Favoriser le portage
En ce qui concerne l'instauration de rémunérations à la performance, les discussions sont plus ardues. Une nouvelle catégorie devrait être instaurée, celle des « diffuseurs spécialistes » qui bénéficieraient d'une rémunération supplémentaire de 3 %. Pour cela, ils seront contraints de s'informatiser, leur performance commerciale devra évoluer au même rythme que celle du marché et ils auront à assurer une certaine qualité de service. Combien de diffuseurs rempliront ces conditions ? Les éditeurs sont partagés. Or, de ce nombre dépendra le montant de l'enveloppe nécessaire au financement de la hausse de leur rémunération. Qui va payer ? « Le principe est celui d'un financement solidaire entre les éditeurs, les messageries et les dépositaires », explique Michel Baumann. Mais les dépositaires ont déjà supporté une baisse de leur rémunération et les éditeurs sont étranglés financièrement. En revanche, la réforme des NMPP pourrait procurer la somme nécessaire. De plus, « pour réinvestir dans le réseau, on peut faire appel au Fonds public de modernisation de la presse, qui dispose de 200 millions d'euros », avance Michel Baumann.

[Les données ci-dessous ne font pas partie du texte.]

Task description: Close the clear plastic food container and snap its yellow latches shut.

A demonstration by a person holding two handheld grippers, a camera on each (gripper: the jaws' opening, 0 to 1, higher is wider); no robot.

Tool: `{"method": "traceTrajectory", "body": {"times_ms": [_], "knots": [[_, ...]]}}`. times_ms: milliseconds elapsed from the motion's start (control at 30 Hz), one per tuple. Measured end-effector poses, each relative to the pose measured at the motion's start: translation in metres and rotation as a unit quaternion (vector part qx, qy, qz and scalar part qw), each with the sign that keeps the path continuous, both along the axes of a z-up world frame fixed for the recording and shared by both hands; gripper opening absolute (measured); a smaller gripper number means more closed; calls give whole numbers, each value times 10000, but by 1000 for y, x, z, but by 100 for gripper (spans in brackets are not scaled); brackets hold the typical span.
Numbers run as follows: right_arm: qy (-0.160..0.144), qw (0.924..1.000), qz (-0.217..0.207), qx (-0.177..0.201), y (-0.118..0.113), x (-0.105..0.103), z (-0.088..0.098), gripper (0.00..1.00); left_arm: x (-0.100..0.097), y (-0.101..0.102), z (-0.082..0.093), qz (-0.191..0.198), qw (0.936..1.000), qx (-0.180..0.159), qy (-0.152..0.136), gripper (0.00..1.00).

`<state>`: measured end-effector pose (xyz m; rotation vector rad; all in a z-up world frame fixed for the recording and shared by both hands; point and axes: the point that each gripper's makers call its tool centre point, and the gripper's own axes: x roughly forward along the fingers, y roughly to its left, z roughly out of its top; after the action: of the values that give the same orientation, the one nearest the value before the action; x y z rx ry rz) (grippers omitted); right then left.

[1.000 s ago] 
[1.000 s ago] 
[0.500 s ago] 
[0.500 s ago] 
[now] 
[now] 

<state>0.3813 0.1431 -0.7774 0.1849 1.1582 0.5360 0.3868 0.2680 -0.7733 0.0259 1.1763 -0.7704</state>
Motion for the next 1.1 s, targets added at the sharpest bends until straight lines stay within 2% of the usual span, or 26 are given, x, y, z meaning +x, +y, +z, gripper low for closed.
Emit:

Enfin, les acteurs doivent étudier les mesures à prendre afin de redynamiser le réseau. Les pistes sont nombreuses. Les diffuseurs pourraient gérer les abonnements, les clients souscrivant dans les points de vente et y retirant leurs journaux. Ils pourraient également donner de l'ampleur au portage. « Je préconise aussi que les diffuseurs développent la distribution de proximité en gérant la vente de presse spécialisée dans les magasins spécialisés de leur voisinage », imagine Louis de Rostolan. Autrement dit, on pourrait trouver la « Revue des vins de France » chez le caviste du quartier.

Seul sujet de conflit, les « points de vente complémentaires » ou PVC, innovation lancée par les NMPP. Installés dans les lieux de passage, ils ne vendraient que les cent premiers titres de la presse. « Cette discrimination des titres à l'entrée a été jugée liberticide par le Conseil supérieur, qui a demandé l'arrêt de l'expérience », explique Michel Baumann. « Il faudrait radicalement changer l'organisation du réseau et donner la possibilité aux éditeurs de traiter en direct avec les diffuseurs, comme en GrandeBretagne, pour monter avec eux des actions commerciales dans tous les endroits où se trouvent les lecteurs, notamment les grandes surfaces. En contrepartie, il faut les rémunérer suivant leur performance commerciale », suggère pour sa part Arnaud de Puyfontaine, PDG d'Emap France et nouveau président de l'Association pour la promotion de la presse magazine (APPM).

En fait, le vrai débat oppose les éditeurs de quotidiens aux éditeurs de magazines. Les premiers entendent que la presse soit disponible chaque matin dans le plus grand nombre possible de lieux, et les seconds jugent qu'il suffit que le lecteur puisse trouver les titres qui l'intéressent une fois par semaine, lorsqu'il fait ses courses en grande surface.